**Assignment:** Where the records hold the string "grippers", show the whole line it sits on.

**Records shown:**

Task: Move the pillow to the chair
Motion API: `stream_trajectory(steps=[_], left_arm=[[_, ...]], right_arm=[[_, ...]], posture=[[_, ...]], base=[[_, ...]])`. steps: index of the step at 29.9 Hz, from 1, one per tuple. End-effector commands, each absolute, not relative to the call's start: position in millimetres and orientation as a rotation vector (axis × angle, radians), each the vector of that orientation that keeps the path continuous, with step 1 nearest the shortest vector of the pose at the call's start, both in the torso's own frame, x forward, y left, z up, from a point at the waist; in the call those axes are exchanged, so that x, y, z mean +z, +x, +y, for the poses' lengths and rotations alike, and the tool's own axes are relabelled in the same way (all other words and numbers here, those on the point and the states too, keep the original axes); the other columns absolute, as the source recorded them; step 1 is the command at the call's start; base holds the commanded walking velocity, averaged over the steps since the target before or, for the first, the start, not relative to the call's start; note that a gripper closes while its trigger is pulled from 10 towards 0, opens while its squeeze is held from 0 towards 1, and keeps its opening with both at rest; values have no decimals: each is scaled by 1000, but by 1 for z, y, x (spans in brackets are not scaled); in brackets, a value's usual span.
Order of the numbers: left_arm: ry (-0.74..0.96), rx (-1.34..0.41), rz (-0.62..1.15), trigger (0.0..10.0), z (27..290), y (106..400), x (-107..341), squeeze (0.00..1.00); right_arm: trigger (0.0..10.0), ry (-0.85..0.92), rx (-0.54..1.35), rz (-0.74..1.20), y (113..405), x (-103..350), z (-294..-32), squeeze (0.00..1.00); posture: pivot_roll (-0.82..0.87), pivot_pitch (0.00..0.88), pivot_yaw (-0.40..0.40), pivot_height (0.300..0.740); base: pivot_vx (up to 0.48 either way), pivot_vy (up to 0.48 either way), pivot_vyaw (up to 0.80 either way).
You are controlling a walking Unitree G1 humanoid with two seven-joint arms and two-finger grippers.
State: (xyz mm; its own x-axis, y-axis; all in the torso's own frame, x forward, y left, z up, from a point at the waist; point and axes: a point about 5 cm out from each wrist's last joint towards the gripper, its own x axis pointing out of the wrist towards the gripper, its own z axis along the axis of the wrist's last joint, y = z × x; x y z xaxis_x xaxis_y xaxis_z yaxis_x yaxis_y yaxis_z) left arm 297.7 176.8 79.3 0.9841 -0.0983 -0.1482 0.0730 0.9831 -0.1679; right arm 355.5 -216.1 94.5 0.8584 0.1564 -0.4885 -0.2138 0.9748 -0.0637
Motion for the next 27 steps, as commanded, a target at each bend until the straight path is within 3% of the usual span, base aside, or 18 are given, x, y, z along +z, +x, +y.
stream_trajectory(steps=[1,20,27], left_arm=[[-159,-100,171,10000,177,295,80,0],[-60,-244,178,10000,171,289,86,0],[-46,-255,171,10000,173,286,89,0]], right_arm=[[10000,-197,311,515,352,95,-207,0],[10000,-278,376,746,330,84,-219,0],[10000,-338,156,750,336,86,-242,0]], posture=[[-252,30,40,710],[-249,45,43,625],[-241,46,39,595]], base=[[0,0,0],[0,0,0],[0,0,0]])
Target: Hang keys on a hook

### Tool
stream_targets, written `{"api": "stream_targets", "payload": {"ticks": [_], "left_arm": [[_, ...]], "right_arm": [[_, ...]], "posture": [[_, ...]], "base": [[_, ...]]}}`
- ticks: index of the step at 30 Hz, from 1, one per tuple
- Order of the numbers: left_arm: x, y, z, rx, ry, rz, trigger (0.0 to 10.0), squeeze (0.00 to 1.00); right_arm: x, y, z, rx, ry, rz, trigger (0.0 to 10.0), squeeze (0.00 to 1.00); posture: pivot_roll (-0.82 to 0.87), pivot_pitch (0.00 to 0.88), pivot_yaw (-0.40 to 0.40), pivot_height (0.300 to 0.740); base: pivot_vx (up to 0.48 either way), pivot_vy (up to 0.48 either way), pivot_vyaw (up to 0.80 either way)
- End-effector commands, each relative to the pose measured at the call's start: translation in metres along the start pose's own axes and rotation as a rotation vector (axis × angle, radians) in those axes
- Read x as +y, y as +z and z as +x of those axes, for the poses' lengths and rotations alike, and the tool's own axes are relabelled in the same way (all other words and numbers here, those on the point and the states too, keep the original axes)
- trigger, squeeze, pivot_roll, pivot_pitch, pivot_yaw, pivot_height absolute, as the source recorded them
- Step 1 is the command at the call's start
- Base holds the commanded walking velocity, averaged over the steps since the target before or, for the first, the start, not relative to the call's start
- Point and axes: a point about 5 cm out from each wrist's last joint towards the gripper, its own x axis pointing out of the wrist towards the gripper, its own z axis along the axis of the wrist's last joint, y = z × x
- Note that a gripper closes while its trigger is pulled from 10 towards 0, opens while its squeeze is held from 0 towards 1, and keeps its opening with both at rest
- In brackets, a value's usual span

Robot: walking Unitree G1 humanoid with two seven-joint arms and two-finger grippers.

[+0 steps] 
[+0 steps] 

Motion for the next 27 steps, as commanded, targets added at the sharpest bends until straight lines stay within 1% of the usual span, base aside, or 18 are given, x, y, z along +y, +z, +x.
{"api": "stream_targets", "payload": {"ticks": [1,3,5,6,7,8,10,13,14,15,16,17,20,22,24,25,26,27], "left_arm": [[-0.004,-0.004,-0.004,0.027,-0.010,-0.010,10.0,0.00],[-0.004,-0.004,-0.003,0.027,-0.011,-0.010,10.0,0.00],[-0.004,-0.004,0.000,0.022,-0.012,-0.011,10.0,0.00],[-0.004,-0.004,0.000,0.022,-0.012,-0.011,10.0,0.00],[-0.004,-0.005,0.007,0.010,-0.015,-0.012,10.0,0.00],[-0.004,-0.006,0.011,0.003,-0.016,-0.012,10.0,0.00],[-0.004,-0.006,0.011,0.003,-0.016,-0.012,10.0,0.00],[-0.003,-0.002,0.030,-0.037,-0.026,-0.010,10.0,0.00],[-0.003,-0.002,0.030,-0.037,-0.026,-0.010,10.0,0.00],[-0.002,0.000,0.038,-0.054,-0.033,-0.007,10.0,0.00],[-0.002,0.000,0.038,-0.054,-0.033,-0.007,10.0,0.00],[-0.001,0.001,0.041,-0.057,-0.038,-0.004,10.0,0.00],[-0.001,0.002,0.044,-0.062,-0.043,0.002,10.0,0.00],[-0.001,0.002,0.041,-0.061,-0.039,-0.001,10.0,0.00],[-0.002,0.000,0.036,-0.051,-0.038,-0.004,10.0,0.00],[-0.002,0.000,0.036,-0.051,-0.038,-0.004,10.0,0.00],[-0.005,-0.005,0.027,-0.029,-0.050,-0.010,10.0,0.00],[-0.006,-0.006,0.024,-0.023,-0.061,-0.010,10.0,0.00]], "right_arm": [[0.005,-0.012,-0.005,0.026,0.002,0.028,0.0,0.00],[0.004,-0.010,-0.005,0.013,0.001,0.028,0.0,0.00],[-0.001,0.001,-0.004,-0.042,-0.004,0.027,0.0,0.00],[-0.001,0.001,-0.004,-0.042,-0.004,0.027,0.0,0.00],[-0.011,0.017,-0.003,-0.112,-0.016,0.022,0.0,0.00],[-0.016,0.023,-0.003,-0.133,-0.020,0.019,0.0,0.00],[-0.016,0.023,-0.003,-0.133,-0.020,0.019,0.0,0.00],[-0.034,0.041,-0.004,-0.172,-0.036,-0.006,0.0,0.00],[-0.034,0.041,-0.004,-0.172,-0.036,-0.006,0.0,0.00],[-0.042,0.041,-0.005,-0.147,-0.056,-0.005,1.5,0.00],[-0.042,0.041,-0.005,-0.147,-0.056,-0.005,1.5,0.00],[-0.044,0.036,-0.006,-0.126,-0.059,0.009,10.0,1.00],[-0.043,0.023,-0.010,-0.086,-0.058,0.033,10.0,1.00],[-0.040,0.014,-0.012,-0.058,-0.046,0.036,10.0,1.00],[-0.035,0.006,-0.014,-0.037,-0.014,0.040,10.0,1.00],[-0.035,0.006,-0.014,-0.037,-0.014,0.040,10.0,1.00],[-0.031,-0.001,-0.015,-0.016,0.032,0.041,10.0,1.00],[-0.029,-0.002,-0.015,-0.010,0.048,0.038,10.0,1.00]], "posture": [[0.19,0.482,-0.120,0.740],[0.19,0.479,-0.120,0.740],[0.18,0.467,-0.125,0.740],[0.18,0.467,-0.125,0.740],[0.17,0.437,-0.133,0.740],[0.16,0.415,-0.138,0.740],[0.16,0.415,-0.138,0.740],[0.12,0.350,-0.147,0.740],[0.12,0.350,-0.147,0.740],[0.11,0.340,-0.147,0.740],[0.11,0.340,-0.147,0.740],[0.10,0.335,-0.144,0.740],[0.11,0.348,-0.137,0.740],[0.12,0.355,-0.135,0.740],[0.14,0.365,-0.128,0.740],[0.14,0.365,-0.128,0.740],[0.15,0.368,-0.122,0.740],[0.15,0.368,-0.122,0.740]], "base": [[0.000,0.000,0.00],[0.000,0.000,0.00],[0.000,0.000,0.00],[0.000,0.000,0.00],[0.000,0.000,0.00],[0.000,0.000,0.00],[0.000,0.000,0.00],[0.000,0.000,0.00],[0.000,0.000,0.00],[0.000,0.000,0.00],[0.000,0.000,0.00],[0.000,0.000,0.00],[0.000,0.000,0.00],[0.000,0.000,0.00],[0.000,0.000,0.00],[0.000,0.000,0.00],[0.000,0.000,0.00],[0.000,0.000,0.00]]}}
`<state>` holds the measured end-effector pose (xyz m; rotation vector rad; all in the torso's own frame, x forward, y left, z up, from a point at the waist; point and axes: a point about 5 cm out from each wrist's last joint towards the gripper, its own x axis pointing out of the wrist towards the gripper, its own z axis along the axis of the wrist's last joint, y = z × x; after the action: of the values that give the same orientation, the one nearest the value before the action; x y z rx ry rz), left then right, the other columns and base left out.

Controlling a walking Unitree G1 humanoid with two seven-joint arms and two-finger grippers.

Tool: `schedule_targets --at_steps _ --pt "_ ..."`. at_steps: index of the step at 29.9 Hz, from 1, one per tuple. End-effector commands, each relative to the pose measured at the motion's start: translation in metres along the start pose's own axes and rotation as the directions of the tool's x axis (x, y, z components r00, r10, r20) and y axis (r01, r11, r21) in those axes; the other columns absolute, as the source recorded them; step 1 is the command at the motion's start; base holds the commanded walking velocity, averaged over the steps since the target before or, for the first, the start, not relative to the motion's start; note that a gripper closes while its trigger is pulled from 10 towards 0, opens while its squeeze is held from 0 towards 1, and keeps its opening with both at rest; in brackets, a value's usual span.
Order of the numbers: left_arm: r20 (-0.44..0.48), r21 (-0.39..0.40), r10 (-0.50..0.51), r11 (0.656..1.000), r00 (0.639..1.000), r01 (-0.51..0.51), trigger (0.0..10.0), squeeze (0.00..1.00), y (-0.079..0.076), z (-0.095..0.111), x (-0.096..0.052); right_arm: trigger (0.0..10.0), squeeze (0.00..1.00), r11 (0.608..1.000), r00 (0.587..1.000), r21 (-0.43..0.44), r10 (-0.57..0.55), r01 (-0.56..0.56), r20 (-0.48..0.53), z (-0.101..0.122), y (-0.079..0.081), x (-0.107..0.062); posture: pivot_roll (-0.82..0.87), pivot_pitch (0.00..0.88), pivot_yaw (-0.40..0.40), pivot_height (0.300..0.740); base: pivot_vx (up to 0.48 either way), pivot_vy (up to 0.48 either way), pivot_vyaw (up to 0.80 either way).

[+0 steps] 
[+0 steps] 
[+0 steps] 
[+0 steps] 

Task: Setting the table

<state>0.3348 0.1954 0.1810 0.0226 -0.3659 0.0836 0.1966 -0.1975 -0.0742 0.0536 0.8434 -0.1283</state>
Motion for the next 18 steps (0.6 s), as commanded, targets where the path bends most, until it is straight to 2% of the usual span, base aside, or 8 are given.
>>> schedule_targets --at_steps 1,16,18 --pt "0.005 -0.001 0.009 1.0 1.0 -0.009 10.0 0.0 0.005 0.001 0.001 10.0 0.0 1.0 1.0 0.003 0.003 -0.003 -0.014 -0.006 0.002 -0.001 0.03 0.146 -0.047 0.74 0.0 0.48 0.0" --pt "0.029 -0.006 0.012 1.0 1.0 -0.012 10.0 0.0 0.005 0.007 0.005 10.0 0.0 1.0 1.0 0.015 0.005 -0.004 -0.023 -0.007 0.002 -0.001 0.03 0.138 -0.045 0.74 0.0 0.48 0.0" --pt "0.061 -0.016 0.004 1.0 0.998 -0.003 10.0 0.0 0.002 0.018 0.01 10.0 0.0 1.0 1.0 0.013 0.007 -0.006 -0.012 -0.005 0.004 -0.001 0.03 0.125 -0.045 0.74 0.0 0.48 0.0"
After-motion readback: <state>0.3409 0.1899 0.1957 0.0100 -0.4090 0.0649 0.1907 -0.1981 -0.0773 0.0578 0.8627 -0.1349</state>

**The answer:**
You are controlling a walking Unitree G1 humanoid with two seven-joint arms and two-finger grippers.
Robot: walking Unitree G1 humanoid with two seven-joint arms and two-finger grippers.
Controlling a walking Unitree G1 humanoid with two seven-joint arms and two-finger grippers.

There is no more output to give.